● **What is needed**
Consider the listing below. Extract exactly the lines from the line containing "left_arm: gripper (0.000" to the line containing "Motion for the", both included.

● **Excerpted data**
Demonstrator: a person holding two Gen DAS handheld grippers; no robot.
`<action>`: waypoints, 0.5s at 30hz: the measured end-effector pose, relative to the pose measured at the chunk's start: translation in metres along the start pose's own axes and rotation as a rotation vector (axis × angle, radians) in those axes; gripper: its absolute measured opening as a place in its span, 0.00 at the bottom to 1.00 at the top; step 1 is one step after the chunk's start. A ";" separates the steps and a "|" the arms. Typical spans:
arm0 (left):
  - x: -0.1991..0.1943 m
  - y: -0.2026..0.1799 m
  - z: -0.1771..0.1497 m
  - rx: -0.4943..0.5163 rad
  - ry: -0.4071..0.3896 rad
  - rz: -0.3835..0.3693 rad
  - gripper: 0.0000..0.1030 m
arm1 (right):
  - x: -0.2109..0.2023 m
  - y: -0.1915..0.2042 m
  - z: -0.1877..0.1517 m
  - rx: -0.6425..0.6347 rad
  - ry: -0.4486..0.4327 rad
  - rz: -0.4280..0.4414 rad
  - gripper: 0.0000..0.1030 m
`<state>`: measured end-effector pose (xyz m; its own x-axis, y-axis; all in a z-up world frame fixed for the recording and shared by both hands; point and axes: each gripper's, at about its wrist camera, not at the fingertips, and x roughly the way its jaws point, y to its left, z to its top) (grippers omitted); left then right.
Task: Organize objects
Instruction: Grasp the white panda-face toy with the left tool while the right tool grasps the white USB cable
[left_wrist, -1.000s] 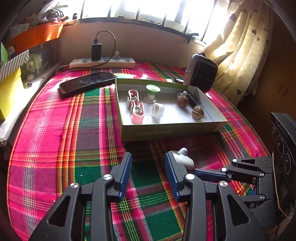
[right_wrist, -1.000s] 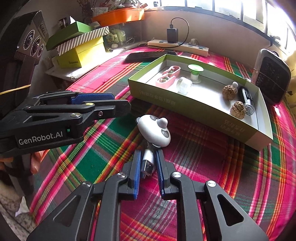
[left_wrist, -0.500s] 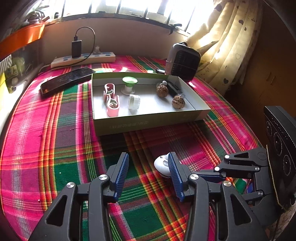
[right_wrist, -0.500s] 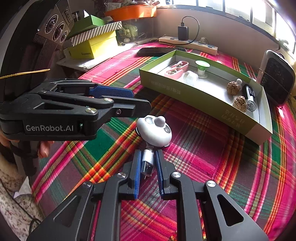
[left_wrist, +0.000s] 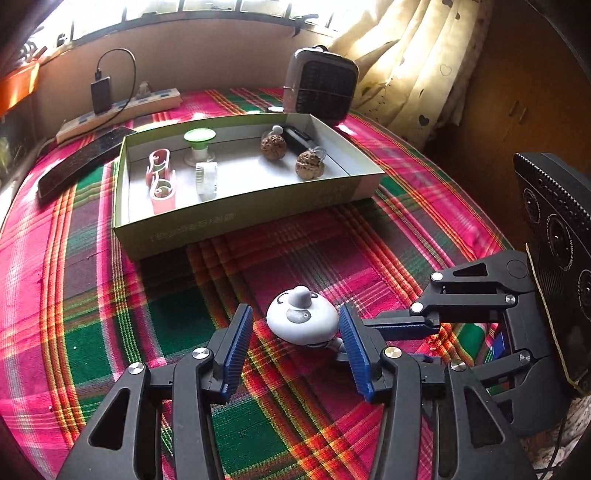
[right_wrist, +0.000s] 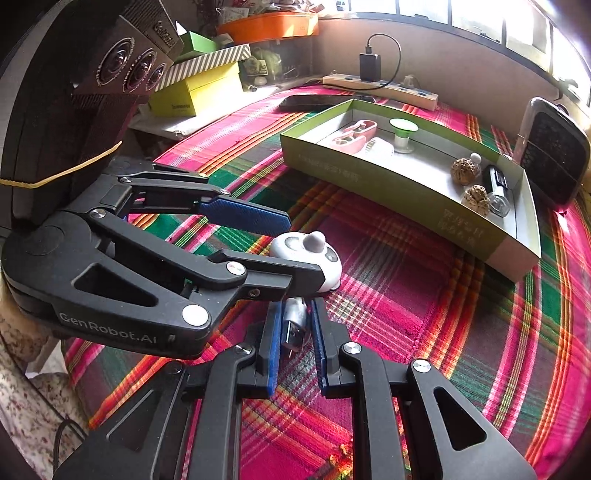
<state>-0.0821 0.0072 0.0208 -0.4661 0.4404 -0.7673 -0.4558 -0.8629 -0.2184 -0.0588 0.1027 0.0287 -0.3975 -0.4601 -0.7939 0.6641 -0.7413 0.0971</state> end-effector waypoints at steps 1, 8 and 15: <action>0.001 -0.001 0.000 0.004 0.005 -0.003 0.46 | 0.000 -0.001 0.000 0.002 -0.001 0.002 0.16; 0.006 -0.003 0.003 0.008 0.014 0.008 0.46 | -0.002 -0.002 -0.002 0.002 -0.003 0.002 0.16; 0.009 0.001 0.005 -0.012 0.014 -0.001 0.45 | -0.003 -0.003 -0.003 0.003 -0.003 -0.001 0.16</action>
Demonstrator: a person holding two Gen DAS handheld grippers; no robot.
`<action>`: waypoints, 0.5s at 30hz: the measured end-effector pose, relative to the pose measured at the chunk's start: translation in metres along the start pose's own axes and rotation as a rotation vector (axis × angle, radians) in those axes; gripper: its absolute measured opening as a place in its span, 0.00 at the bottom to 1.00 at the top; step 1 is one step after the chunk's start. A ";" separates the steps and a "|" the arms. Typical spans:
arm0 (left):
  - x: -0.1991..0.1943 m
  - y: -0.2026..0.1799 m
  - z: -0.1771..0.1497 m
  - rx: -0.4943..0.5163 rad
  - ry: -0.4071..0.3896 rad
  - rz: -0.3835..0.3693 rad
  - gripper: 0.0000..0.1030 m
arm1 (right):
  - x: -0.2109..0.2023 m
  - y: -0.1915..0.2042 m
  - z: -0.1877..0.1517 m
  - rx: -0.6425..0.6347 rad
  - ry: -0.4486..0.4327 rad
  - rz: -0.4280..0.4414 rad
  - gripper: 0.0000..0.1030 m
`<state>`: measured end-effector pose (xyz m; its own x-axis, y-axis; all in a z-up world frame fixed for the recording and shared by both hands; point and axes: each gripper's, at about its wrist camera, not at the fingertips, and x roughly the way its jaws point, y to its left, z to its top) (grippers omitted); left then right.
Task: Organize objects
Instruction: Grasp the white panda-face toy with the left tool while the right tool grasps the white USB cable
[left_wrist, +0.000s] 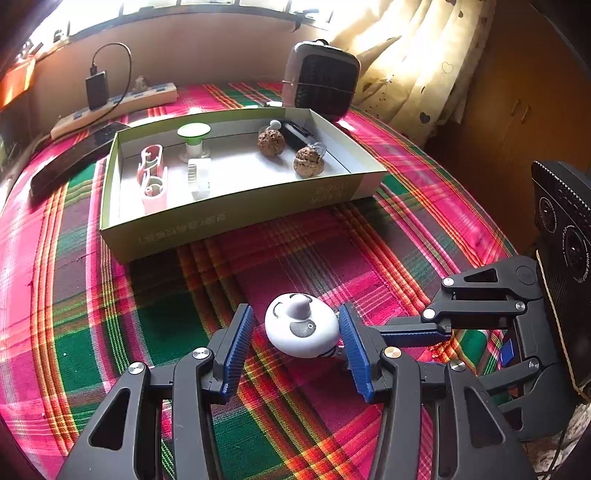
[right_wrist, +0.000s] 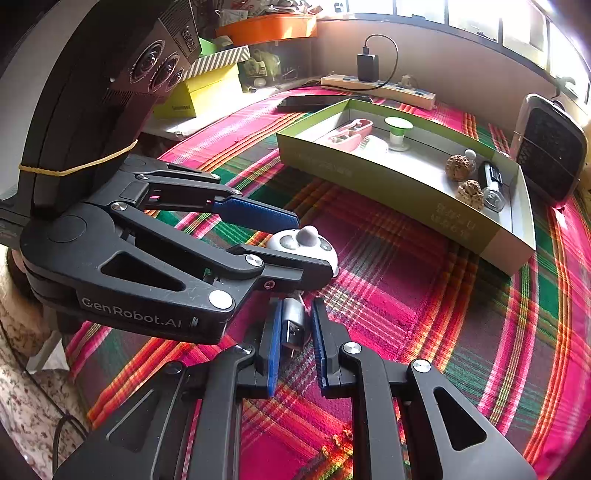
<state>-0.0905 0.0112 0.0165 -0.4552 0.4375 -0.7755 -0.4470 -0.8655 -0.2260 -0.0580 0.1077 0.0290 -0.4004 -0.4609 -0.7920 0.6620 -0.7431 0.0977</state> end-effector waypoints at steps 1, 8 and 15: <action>0.000 0.000 0.000 0.001 -0.001 0.001 0.45 | 0.000 0.000 0.000 0.000 -0.001 0.000 0.16; 0.001 0.003 0.001 -0.008 -0.005 0.011 0.38 | -0.001 -0.002 -0.001 0.004 -0.002 -0.004 0.16; 0.000 0.009 0.002 -0.025 -0.016 0.036 0.38 | -0.002 -0.003 -0.001 0.004 -0.002 -0.022 0.16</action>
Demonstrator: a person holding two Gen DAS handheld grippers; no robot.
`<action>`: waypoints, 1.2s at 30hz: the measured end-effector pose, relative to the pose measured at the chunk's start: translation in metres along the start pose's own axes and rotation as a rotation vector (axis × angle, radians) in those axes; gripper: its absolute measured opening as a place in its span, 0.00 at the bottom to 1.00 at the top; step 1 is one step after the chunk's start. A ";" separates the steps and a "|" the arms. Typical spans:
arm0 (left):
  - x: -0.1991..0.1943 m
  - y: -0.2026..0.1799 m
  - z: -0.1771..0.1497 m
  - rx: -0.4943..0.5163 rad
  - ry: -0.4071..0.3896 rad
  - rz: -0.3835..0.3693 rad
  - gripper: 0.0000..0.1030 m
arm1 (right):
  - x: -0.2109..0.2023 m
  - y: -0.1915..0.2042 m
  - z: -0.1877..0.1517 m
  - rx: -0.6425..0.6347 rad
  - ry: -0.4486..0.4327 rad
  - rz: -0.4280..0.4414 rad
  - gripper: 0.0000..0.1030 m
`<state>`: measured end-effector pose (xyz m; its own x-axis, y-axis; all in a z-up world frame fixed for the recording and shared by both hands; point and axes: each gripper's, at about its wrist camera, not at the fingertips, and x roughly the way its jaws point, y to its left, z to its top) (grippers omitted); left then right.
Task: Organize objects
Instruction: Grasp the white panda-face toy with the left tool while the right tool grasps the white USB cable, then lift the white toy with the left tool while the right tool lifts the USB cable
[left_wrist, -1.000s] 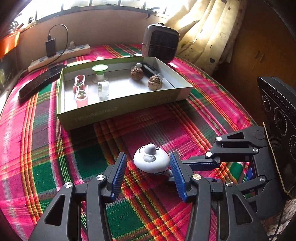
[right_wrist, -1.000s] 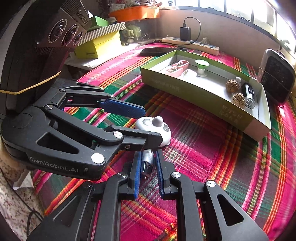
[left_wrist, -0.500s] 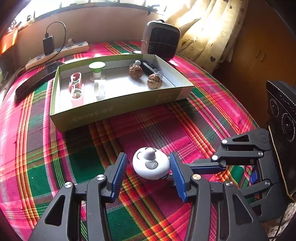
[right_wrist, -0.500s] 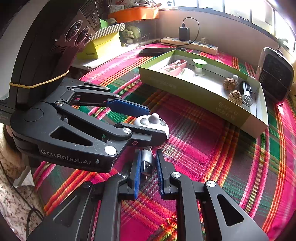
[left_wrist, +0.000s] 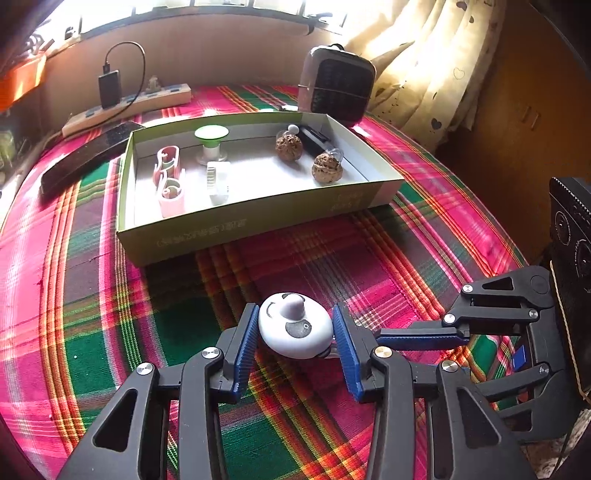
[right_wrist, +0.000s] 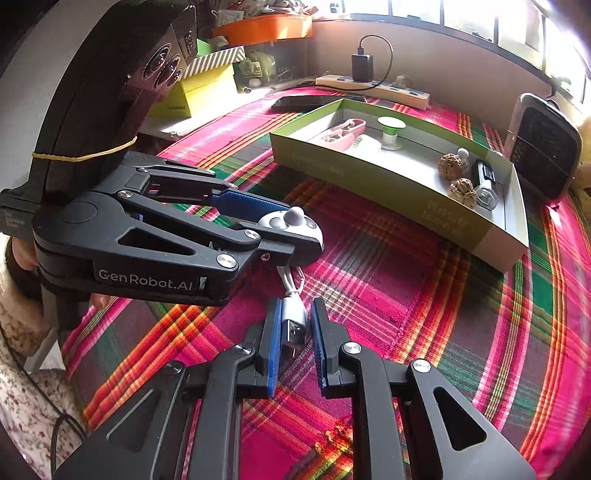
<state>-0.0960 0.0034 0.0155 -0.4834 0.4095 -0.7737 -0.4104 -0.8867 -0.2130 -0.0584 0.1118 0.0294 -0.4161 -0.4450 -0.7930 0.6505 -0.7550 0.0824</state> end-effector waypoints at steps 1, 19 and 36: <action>0.000 0.002 0.000 -0.006 -0.002 0.006 0.38 | 0.000 -0.001 0.000 0.003 -0.001 -0.007 0.16; -0.002 0.014 -0.002 -0.049 -0.029 0.034 0.38 | -0.006 -0.023 -0.003 0.078 -0.030 -0.156 0.16; -0.002 0.013 -0.001 -0.045 -0.042 0.057 0.38 | -0.007 -0.025 -0.006 0.091 -0.040 -0.160 0.16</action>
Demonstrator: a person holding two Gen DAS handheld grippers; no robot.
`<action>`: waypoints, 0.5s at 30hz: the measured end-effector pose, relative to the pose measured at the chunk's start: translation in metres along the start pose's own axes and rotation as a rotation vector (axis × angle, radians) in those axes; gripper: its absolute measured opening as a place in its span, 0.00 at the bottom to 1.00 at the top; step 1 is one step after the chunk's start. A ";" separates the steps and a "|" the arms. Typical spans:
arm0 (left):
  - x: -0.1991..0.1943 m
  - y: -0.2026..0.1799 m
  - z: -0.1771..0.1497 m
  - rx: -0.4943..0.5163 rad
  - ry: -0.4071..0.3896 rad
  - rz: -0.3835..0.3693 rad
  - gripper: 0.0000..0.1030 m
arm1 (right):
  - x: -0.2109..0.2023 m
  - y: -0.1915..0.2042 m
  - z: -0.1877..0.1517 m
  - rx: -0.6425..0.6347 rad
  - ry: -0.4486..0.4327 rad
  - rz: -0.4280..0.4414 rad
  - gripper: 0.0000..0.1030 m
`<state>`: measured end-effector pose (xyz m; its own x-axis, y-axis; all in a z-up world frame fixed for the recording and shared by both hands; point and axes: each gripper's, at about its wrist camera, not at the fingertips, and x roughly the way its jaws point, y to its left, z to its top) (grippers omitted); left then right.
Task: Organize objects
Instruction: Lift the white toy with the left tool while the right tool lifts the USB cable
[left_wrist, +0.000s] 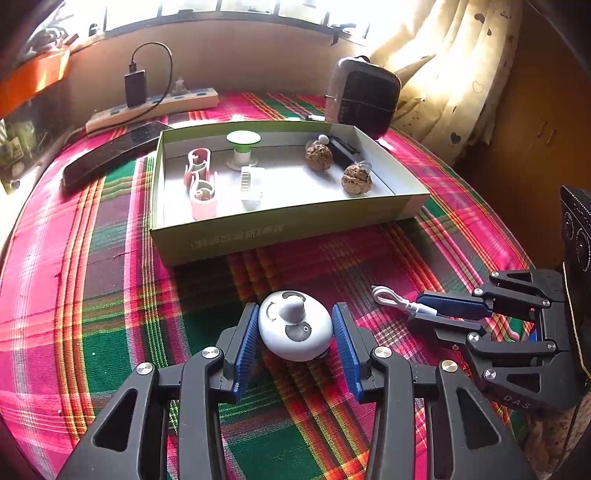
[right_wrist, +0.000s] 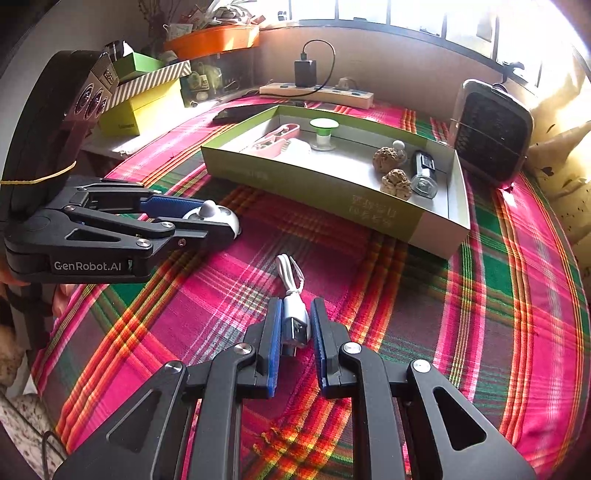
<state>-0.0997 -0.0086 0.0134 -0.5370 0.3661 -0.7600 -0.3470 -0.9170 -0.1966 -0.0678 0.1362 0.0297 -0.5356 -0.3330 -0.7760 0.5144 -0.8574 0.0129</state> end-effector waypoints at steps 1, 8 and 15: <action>0.000 0.000 0.000 0.000 -0.001 0.000 0.38 | 0.000 0.000 0.000 0.000 0.000 0.000 0.16; 0.000 0.000 0.000 0.000 -0.002 0.002 0.37 | 0.000 0.000 0.000 0.001 0.000 -0.002 0.16; 0.000 0.000 0.000 0.001 -0.002 0.003 0.37 | 0.000 -0.002 -0.001 0.002 -0.001 0.000 0.16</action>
<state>-0.0996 -0.0091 0.0133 -0.5396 0.3633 -0.7595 -0.3460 -0.9181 -0.1934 -0.0681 0.1378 0.0296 -0.5364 -0.3336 -0.7752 0.5132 -0.8581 0.0142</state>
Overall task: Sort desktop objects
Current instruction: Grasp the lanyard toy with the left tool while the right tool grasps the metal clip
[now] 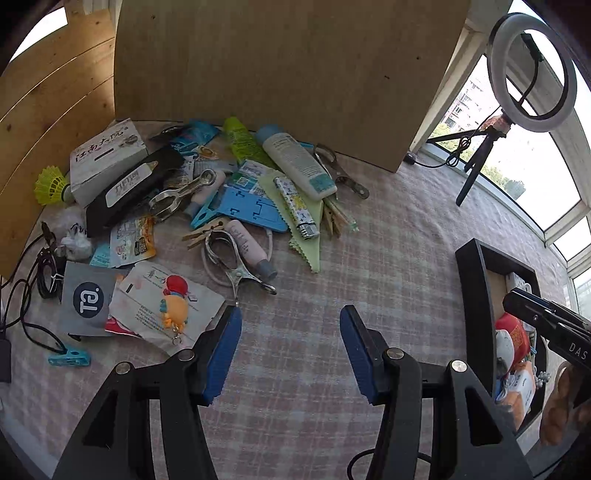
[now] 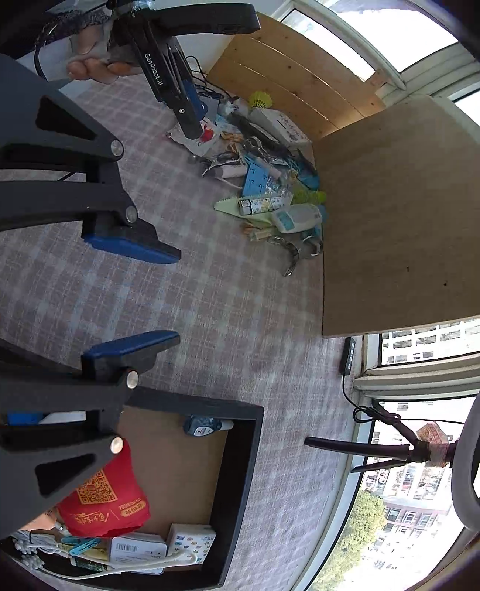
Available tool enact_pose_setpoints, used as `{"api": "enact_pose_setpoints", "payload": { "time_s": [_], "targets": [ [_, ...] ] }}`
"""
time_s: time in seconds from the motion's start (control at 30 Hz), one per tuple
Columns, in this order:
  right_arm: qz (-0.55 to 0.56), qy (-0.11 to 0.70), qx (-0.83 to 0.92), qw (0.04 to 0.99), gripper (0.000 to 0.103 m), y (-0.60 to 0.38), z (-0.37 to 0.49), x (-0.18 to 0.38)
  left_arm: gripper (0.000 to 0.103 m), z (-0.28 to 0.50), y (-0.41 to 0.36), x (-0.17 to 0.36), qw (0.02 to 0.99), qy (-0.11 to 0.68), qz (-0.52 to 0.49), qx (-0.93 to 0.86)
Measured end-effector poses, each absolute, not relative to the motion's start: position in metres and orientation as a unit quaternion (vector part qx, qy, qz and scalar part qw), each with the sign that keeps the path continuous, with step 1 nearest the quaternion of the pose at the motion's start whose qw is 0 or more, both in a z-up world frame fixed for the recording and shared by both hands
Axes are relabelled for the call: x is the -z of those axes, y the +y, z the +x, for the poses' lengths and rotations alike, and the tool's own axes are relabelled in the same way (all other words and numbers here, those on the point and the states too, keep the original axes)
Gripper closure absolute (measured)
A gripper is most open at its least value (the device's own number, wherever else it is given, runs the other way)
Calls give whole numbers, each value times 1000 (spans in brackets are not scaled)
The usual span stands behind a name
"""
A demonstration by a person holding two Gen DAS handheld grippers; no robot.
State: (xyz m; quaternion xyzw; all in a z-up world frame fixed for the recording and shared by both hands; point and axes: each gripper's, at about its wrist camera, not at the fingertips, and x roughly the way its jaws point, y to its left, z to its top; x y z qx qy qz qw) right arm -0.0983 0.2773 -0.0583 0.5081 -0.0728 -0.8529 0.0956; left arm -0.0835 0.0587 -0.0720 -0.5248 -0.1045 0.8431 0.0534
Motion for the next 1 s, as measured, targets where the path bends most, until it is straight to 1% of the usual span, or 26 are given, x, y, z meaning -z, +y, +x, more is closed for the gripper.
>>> {"api": "enact_pose_setpoints", "payload": {
  "time_s": [0.03,0.1,0.17,0.23,0.3,0.5,0.6,0.63,0.73,0.87,0.93,1.0],
  "targets": [
    [512,-66,850,109,67,264,-104,60,51,-83,46,74,44,-114,-525,-843],
    [519,-53,842,136,71,237,-116,63,52,-82,27,80,28,-126,-525,-841],
    [526,-41,834,161,72,209,-129,66,52,-81,15,85,17,-133,-526,-840],
    [531,-38,826,186,72,185,-142,71,57,-82,9,89,12,-132,-527,-840],
    [543,-37,814,202,74,161,-158,81,59,-86,6,95,11,-133,-530,-838],
    [565,-13,794,224,75,106,-192,109,62,-89,3,109,13,-126,-537,-834],
    [576,-9,785,226,75,90,-203,123,68,-91,1,114,16,-133,-542,-830],
    [579,-11,783,228,75,87,-205,126,69,-91,0,116,18,-135,-542,-829],
    [579,-9,777,246,75,74,-205,129,69,-91,0,118,24,-138,-542,-828],
    [575,14,777,255,75,56,-208,133,71,-91,0,120,29,-143,-541,-828],
    [575,15,775,262,75,50,-210,135,75,-91,0,121,29,-140,-540,-829],
    [575,22,775,263,75,44,-212,137,76,-90,0,121,30,-142,-540,-829]
  ]
}}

● **Your solution**
  left_arm: gripper (0.000 to 0.103 m), z (-0.28 to 0.50), y (-0.41 to 0.36), x (-0.17 to 0.36), qw (0.02 to 0.99), qy (-0.11 to 0.68), qz (-0.52 to 0.49), qx (-0.93 to 0.86)
Measured end-effector poses, each absolute, not relative to the motion's start: position in metres and orientation as a unit quaternion (vector part qx, qy, qz and scalar part qw), each with the sign that keeps the path continuous, with step 1 nearest the quaternion of the pose at the motion's start whose qw is 0 or more, both in a z-up world frame fixed for the recording and shared by both hands
Axes are relabelled for the call: x is the -z of those axes, y the +y, z the +x, for the poses' lengths and rotations alike, and the tool's own axes are relabelled in the same way (all other words and numbers here, those on the point and the states too, keep the original axes)
Gripper closure absolute (measured)
A gripper is most open at its least value (the device's own number, wherever else it is given, runs the other way)
Calls give whole numbers, each value times 1000 (spans in brackets are not scaled)
The usual span stands behind a name
"""
A demonstration by a person holding two Gen DAS handheld grippers; no robot.
State: (xyz m; quaternion xyzw; all in a z-up world frame fixed for the recording and shared by both hands; point and axes: each gripper's, at about its wrist camera, not at the fingertips, and x roughly the way its jaws point, y to its left, z to its top; x y z qx qy qz qw) right arm -0.0983 0.2773 -0.0583 0.5081 -0.0728 -0.8529 0.0956; left arm -0.0835 0.0587 -0.0720 -0.5248 -0.1045 0.8431 0.0534
Motion for the next 1 s, as measured, targets where the path bends most, until it is straight to 1% of the usual span, or 26 are given, x, y, z meaning -z, +y, +x, more is closed for the gripper.

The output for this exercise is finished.